### The notes in this are written for the relatively new coder. I am confident that the techniques will be useful for any experience level.

#### Download the 'Sample B.xlsx' file, and copy the pathname where it is located on your hard drive, so you can open it below.

In [1]:
import pandas as pd
import numpy as np

In [None]:
df = pd.read_excel("Your_Path_Name/Sample_Dataset.xlsx")
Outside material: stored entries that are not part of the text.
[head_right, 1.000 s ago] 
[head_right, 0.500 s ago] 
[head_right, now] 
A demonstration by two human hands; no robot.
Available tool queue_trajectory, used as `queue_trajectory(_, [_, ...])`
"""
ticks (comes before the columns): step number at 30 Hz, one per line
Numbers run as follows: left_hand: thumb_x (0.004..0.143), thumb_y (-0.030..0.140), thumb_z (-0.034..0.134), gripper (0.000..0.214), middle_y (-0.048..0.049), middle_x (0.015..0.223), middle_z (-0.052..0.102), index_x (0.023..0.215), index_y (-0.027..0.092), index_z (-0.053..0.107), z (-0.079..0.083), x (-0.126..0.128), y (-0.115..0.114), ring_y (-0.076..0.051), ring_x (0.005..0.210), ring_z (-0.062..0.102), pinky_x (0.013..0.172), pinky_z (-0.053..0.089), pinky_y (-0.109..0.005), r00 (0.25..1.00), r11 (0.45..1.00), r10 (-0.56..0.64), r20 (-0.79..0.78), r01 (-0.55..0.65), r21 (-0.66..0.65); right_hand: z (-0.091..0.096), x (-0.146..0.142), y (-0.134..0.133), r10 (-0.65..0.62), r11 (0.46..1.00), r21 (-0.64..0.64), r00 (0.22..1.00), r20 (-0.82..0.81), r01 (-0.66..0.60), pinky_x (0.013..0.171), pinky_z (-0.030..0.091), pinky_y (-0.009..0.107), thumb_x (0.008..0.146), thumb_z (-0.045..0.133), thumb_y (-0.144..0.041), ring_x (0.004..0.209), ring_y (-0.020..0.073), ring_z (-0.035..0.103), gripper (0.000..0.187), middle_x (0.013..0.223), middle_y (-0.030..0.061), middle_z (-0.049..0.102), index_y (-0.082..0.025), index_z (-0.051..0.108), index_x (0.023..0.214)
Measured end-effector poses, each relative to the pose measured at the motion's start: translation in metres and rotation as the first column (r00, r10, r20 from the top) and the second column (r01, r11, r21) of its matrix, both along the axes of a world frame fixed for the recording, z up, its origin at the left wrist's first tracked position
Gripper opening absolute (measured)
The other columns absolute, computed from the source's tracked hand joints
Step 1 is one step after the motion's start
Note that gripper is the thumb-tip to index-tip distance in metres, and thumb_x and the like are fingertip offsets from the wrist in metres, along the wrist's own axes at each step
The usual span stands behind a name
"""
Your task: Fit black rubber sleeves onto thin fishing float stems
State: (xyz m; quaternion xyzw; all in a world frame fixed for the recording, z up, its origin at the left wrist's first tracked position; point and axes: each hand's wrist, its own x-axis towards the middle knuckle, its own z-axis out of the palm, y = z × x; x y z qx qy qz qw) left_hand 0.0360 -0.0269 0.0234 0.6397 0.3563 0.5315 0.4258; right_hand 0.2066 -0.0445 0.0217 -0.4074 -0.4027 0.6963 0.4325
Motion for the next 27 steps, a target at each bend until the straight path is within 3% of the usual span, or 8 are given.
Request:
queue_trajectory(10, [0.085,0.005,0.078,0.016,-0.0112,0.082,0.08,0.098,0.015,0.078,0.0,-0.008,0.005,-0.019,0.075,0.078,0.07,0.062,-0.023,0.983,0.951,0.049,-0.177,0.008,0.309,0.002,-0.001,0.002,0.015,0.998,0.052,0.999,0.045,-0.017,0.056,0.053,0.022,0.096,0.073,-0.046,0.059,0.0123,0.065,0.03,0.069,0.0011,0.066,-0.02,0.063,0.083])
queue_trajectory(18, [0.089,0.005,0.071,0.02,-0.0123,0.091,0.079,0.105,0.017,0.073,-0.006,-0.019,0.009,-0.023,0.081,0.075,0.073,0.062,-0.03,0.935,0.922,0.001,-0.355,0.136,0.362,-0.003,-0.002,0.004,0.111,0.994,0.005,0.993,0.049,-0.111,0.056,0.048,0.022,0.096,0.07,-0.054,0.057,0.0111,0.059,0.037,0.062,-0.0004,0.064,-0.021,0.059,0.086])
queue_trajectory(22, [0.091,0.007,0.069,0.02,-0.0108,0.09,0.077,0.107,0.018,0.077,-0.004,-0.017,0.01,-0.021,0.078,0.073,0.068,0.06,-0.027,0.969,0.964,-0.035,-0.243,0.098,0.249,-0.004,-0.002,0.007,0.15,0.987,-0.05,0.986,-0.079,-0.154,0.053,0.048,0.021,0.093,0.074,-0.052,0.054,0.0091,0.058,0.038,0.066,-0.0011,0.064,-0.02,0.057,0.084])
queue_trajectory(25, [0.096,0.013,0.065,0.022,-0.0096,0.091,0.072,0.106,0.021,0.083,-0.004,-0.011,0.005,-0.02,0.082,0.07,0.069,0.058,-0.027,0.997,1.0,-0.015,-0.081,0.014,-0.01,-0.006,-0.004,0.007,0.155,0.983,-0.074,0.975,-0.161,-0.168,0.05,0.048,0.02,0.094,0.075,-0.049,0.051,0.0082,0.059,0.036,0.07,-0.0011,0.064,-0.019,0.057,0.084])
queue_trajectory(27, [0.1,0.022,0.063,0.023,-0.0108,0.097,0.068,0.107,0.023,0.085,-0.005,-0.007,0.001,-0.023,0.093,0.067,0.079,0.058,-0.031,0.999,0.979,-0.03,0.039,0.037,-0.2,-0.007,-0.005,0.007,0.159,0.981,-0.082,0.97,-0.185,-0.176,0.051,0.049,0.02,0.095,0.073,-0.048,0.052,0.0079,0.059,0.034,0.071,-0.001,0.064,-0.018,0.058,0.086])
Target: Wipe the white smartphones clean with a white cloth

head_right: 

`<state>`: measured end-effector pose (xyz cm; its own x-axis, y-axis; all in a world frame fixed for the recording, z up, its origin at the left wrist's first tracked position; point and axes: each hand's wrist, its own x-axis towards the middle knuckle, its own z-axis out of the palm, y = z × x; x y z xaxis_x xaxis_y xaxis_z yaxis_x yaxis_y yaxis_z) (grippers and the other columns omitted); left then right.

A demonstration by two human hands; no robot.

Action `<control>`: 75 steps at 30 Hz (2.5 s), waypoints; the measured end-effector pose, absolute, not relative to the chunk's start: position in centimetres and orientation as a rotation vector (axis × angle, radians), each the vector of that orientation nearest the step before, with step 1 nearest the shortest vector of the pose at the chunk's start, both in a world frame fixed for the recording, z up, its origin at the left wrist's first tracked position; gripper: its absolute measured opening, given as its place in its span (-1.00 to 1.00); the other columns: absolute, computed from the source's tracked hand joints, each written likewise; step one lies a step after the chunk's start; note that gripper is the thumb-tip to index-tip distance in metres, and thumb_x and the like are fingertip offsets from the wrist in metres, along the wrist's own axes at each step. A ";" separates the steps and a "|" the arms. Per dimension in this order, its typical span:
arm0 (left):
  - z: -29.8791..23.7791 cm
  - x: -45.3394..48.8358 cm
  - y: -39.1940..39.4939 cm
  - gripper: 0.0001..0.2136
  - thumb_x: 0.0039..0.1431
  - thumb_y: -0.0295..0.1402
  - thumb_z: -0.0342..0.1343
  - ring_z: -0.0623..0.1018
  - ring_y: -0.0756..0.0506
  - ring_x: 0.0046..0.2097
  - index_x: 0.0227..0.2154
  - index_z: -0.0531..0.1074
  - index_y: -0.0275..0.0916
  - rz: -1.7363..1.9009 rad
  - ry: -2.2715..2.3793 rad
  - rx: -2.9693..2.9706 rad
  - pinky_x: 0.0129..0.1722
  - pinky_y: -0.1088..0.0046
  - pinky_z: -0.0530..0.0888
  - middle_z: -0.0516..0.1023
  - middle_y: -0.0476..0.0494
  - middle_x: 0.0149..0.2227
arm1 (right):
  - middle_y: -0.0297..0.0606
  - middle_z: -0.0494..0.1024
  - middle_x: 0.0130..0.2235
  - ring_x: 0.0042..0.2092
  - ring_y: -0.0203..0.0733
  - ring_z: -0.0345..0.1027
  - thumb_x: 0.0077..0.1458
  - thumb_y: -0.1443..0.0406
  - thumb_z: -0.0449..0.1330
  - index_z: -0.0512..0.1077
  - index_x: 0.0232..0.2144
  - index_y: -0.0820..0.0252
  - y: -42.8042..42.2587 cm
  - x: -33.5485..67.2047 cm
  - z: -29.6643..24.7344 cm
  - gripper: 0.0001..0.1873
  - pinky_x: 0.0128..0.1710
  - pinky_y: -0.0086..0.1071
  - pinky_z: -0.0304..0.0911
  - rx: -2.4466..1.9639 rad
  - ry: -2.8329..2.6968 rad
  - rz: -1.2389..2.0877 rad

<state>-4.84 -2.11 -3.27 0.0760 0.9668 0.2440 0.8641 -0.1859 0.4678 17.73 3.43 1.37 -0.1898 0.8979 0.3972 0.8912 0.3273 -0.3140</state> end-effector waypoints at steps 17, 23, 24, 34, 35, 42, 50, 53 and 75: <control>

This is a small sample of an almost 10,000 line data set.  Too much to copy & paste by hand, besides the potential for error. Each variable needed to be in its own labeled column, such as [1/1/1901], [Last_name_1], [First_name_1], [City_1], not grouped into one column as below. The original data is confidential, so I redacted for the sample data provided.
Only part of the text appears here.